There are too few live replicas available, risking data loss and service disruption.

Alert Rule

alert: ClickhouseNoLiveReplicas
annotations:
  description: |-
    There are too few live replicas available, risking data loss and service disruption.
      VALUE = {{ $value }}
      LABELS = {{ $labels }}    
  runbook: https://srerun.github.io/prometheus-alerts/runbooks/clickhouse-internal/clickhousenolivereplicas/
  summary: ClickHouse No Live Replicas (instance {{ $labels.instance }})
expr: ClickHouseErrorMetric_TOO_FEW_LIVE_REPLICAS == 1
for: 0m
labels:
  severity: critical

Here is a runbook for the ClickhouseNoLiveReplicas alert rule:

Meaning #

The ClickhouseNoLiveReplicas alert is triggered when there are too few live replicas available in a ClickHouse cluster, indicating a high risk of data loss and service disruption.
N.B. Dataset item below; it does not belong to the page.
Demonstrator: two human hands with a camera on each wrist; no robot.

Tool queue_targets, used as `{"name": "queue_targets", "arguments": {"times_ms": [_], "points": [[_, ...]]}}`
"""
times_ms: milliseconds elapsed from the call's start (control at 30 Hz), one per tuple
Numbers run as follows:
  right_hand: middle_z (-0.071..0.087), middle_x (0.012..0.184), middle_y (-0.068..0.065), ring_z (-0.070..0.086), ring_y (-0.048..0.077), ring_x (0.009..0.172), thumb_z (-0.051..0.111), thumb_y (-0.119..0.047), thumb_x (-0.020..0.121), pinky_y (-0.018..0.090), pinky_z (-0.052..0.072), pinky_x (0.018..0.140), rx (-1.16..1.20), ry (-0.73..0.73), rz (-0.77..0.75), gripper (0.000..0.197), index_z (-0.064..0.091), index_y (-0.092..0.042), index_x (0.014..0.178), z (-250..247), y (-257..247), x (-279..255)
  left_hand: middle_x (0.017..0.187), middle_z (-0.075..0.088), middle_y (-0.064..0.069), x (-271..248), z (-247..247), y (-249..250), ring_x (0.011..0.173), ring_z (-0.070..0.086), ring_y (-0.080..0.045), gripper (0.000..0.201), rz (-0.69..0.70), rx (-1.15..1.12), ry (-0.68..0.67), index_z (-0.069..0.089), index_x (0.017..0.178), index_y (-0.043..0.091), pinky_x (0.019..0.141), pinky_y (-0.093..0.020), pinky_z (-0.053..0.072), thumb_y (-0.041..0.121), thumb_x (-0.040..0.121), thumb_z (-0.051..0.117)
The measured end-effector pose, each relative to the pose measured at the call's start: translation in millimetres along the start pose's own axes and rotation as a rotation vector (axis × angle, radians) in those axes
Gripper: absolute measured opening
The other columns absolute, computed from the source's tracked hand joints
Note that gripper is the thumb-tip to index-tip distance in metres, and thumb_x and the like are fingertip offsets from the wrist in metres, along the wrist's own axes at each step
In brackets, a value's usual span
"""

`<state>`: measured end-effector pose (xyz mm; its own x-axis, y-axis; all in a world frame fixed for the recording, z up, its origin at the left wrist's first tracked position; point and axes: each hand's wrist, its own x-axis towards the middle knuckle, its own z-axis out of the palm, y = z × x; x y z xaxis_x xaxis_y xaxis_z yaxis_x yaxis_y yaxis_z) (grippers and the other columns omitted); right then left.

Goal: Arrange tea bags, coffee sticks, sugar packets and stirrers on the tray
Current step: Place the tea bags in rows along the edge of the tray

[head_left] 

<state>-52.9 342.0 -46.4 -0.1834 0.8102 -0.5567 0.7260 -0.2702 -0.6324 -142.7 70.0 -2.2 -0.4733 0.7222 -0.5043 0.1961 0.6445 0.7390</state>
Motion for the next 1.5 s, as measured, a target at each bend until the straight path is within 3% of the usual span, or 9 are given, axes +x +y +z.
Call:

This alert is critical and requires immediate attention.

Impact #

The impact of this alert is significant, as it can lead to:

Data loss: With too few live replicas, ClickHouse may not be able to maintain data durability and consistency, resulting in potential data loss.
Service disruption: The lack of live replicas can cause queries to fail, leading to service disruptions and impacting the availability of critical applications.

Diagnosis #

To diagnose the issue, follow these steps:

Check the ClickHouse cluster status: Verify the current status of the ClickHouse cluster, including the number of live replicas and any error messages.
Investigate node status: Check the status of individual nodes in the cluster to identify any issues or failures that may be contributing to the lack of live replicas.
Review recent changes: Check the recent changes made to the ClickHouse configuration, node deployments, or application code to see if any changes may have caused the issue.
Check system resources: Verify that the underlying system resources, such as CPU, memory, and disk space, are sufficient to support the ClickHouse cluster.

Mitigation #

To mitigate the issue, follow these steps:

Investigate and resolve underlying issues: Address any underlying issues found during diagnosis, such as node failures or configuration errors.
Increase replica count: Temporarily increase the replica count to ensure data durability and consistency.
Implement rolling restarts: Perform rolling restarts of ClickHouse nodes to ensure that all nodes are healthy and live.
Monitor cluster status: Closely monitor the ClickHouse cluster status to ensure that the issue has been resolved and live replicas are available.

By following these steps, you should be able to diagnose and mitigate the ClickhouseNoLiveReplicas issue, restoring data durability and consistency to the ClickHouse cluster.